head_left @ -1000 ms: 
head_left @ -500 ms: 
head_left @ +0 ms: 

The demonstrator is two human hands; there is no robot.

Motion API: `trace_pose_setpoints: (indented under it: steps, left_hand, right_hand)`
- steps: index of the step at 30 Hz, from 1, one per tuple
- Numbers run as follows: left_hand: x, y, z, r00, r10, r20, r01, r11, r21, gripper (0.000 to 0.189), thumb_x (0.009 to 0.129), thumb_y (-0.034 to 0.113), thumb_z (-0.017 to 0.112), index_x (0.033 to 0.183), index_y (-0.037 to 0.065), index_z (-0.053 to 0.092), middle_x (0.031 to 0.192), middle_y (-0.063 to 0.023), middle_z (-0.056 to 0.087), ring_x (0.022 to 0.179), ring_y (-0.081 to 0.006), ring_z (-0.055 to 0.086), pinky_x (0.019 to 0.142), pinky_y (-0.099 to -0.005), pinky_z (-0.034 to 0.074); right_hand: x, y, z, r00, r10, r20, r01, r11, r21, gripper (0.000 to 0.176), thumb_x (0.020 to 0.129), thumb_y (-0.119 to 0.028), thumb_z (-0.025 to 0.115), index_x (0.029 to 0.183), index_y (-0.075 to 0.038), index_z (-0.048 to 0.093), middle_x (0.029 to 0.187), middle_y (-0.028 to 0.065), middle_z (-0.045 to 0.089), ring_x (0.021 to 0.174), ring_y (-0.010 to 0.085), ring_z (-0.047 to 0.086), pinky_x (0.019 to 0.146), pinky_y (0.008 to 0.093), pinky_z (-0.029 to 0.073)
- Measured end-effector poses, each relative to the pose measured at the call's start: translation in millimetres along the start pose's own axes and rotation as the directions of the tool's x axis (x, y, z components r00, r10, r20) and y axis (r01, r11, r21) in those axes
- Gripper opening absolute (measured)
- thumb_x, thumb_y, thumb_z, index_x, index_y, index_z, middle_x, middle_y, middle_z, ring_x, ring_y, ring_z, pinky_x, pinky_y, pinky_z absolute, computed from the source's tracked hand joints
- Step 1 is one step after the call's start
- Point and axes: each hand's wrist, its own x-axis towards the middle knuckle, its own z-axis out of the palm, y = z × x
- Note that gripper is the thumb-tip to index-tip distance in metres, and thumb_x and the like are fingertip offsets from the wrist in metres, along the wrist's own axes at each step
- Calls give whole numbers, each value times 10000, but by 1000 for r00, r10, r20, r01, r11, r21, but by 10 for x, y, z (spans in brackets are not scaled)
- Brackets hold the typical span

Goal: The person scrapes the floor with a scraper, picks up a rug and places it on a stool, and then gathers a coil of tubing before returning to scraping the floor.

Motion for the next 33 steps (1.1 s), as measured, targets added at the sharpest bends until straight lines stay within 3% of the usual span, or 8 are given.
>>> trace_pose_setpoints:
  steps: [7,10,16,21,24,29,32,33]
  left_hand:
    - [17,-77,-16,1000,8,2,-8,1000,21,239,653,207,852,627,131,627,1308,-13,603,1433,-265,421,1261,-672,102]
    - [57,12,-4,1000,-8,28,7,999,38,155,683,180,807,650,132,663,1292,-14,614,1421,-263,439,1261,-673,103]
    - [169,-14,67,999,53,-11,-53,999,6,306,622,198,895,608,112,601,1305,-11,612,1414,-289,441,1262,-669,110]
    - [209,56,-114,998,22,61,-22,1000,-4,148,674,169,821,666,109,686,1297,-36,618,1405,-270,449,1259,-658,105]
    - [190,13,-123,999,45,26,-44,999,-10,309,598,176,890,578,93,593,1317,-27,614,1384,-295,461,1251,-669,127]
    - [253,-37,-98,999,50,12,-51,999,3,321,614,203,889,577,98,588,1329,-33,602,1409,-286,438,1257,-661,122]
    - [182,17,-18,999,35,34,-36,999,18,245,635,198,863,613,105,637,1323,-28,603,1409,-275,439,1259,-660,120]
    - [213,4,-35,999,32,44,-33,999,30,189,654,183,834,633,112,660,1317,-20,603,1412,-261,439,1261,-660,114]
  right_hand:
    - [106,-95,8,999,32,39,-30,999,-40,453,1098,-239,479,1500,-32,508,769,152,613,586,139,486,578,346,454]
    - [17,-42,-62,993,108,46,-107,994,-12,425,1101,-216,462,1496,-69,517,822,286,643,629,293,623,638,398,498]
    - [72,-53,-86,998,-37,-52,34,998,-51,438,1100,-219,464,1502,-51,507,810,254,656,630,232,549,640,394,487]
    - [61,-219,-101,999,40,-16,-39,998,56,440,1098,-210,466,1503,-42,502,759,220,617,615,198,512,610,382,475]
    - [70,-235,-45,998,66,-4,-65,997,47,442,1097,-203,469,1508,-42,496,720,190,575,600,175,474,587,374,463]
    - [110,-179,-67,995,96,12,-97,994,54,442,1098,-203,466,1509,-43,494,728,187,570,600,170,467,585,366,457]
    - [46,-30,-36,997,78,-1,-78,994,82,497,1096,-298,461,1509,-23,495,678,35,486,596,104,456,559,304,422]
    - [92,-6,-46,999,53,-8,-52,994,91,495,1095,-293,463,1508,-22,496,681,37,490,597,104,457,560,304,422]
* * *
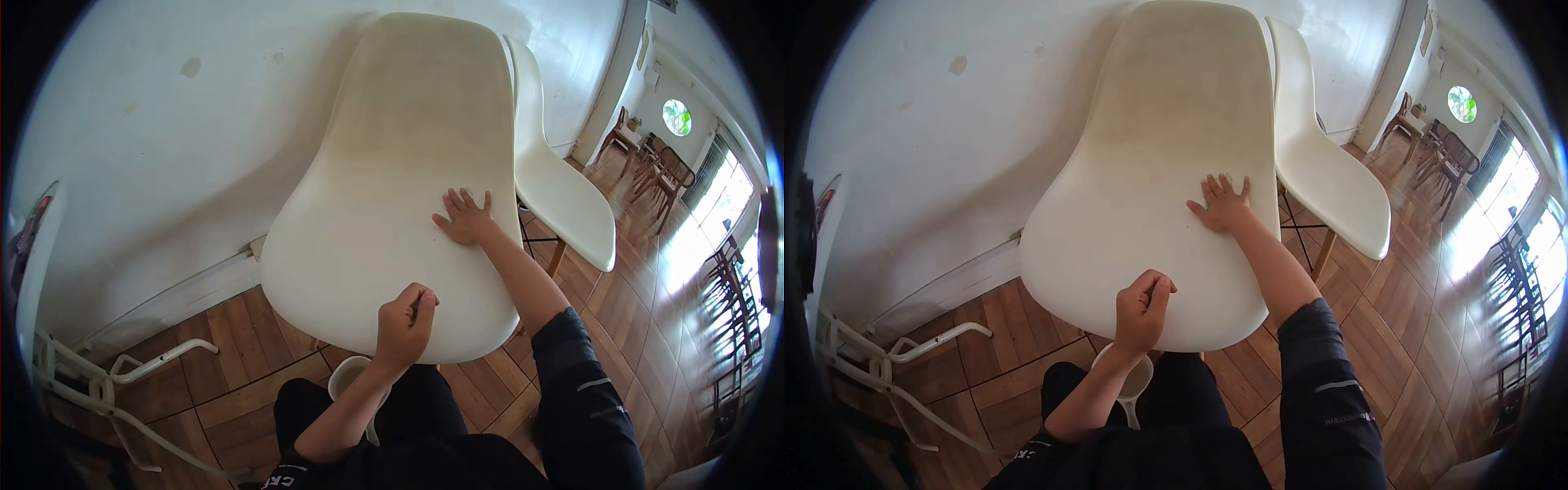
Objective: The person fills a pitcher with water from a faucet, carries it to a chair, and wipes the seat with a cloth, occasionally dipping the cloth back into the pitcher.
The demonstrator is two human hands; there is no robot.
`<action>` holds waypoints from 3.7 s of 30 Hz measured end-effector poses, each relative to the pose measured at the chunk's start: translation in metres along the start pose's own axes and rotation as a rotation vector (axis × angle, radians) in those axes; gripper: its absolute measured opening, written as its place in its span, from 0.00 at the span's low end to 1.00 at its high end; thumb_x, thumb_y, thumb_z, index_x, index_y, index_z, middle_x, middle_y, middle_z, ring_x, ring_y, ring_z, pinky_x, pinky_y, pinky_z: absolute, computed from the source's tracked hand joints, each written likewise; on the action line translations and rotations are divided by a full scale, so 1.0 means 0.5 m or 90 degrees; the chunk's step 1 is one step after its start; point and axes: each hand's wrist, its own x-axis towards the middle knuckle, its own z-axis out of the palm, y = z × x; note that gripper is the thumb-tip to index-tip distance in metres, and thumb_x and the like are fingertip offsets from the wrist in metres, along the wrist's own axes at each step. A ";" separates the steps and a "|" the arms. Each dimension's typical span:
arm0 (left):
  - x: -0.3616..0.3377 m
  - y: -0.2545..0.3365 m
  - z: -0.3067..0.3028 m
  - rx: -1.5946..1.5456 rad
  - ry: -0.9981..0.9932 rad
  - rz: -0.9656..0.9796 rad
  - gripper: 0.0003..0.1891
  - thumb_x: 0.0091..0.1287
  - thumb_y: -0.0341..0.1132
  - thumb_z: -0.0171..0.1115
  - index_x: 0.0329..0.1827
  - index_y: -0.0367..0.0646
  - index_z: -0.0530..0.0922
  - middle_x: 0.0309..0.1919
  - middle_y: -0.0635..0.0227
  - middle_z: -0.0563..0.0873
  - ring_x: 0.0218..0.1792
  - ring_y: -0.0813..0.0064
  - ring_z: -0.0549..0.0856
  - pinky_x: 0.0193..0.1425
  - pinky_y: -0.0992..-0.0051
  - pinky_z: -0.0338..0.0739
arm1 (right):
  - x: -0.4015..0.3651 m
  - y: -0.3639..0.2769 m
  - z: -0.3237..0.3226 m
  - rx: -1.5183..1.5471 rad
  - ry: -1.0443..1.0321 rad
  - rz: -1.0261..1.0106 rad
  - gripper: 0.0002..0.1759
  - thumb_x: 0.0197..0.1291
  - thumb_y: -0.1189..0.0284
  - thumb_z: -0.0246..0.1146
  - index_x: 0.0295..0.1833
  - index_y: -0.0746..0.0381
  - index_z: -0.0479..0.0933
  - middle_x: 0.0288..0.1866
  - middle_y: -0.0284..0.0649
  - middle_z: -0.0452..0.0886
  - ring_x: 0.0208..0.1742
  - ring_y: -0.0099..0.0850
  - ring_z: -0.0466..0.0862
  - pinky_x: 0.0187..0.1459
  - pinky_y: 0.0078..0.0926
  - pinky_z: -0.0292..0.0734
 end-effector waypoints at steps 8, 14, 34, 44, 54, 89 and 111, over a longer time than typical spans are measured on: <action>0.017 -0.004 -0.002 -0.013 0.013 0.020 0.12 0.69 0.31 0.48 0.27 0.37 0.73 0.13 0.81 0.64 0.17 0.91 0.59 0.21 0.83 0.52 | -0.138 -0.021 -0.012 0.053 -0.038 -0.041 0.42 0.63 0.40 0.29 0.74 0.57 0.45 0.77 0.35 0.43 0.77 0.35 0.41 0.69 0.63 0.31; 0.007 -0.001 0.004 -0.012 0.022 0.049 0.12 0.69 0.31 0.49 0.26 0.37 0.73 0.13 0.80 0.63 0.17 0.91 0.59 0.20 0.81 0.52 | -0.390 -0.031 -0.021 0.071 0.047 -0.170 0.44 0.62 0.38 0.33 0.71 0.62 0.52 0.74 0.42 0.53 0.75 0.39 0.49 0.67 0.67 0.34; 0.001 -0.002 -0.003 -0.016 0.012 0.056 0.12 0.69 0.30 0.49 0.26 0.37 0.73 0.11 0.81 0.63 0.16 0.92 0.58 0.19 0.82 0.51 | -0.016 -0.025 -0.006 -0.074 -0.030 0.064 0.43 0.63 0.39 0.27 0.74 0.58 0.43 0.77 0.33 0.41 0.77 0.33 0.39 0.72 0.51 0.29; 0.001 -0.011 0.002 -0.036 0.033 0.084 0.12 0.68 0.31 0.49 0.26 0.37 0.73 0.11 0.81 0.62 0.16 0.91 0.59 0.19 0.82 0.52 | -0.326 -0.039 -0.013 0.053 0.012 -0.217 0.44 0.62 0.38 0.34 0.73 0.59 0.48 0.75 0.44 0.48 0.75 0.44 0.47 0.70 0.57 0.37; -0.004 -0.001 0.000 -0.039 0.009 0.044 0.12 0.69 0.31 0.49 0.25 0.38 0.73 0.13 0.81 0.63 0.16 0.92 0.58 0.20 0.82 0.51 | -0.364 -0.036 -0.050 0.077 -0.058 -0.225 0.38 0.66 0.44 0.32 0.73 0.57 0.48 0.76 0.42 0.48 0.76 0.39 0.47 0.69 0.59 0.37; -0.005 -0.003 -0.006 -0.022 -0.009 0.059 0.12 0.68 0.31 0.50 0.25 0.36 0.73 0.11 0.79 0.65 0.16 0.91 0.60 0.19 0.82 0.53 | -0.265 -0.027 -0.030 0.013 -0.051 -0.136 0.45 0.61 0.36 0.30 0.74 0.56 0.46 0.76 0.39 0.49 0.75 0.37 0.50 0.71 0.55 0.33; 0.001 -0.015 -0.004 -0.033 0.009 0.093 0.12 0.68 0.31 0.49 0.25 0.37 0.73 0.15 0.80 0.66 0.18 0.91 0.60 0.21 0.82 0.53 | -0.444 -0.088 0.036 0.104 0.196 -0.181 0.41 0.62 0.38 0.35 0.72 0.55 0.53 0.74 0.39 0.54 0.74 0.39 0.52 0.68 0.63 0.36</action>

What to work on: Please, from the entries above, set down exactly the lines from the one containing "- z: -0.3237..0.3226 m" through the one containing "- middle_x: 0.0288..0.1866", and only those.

Response below:
  - z: -0.3237..0.3226 m
  - rx: -1.5183..1.5471 rad
  - ry: -1.0443..1.0321 rad
  - rz: -1.0261..1.0106 rad
  - gripper: 0.0002..0.1759
  - thumb_x: 0.0197..0.1291
  - thumb_y: -0.1189..0.0284
  - thumb_z: -0.0246..0.1146
  - index_x: 0.0295..0.1833
  - index_y: -0.0746..0.0381
  - index_z: -0.0479..0.0933
  - middle_x: 0.0288..0.1866

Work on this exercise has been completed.